# Morning glories, Four o'clocks, and canna lillies?



## LadyIsabelle2011 (Sep 19, 2011)

Alright, so its getting to be the time of year when my mom starts clearing out the garden. Now for me, it seem a waste to just throw out all that forage when I have two goats who would eat it all up without a second thought. For the most part she grows Morning glories, Four o'clocks, canna lilies, banana plants, water melons, cantaloupes, and pea plants...I was wondering, which of these goat treat possibilities would be okay and which aren't...

Thanks in advance for any info,

-LadyIsabelle


----------



## DonnaBelle (Sep 20, 2011)

I don't know about the Canna Lily's, but my goats have eaten all the other stuff.  My goats love watermelon rind.  We eat the inside and they eat the outside.

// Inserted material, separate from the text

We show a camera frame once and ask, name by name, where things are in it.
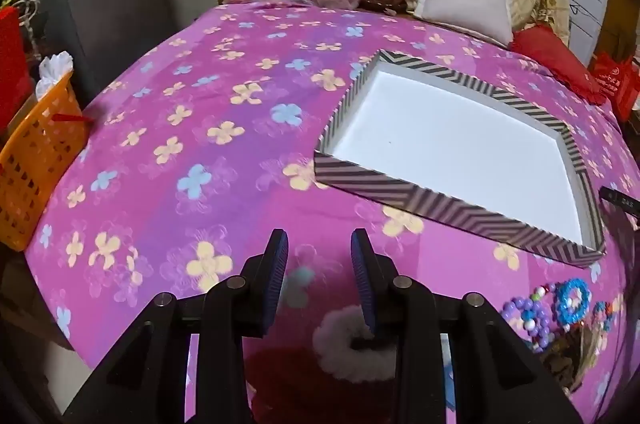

I would give them everything else but the lilies.

There is a list of plants poisonous to goats, google it.

DonnaBelle


----------



## freemotion (Sep 20, 2011)

Morning glory plants are poisonous.  I'd feed the peas for sure, possibly the melon plants if they are not mildewed.  All those types of plants are mildewed here by the time the garden cleanup begins, except maybe the peas and beans.


----------



## DonnaBelle (Sep 20, 2011)

OOOOhhhh, he's right, morning glories are of the nightshade family, glad you caught that free.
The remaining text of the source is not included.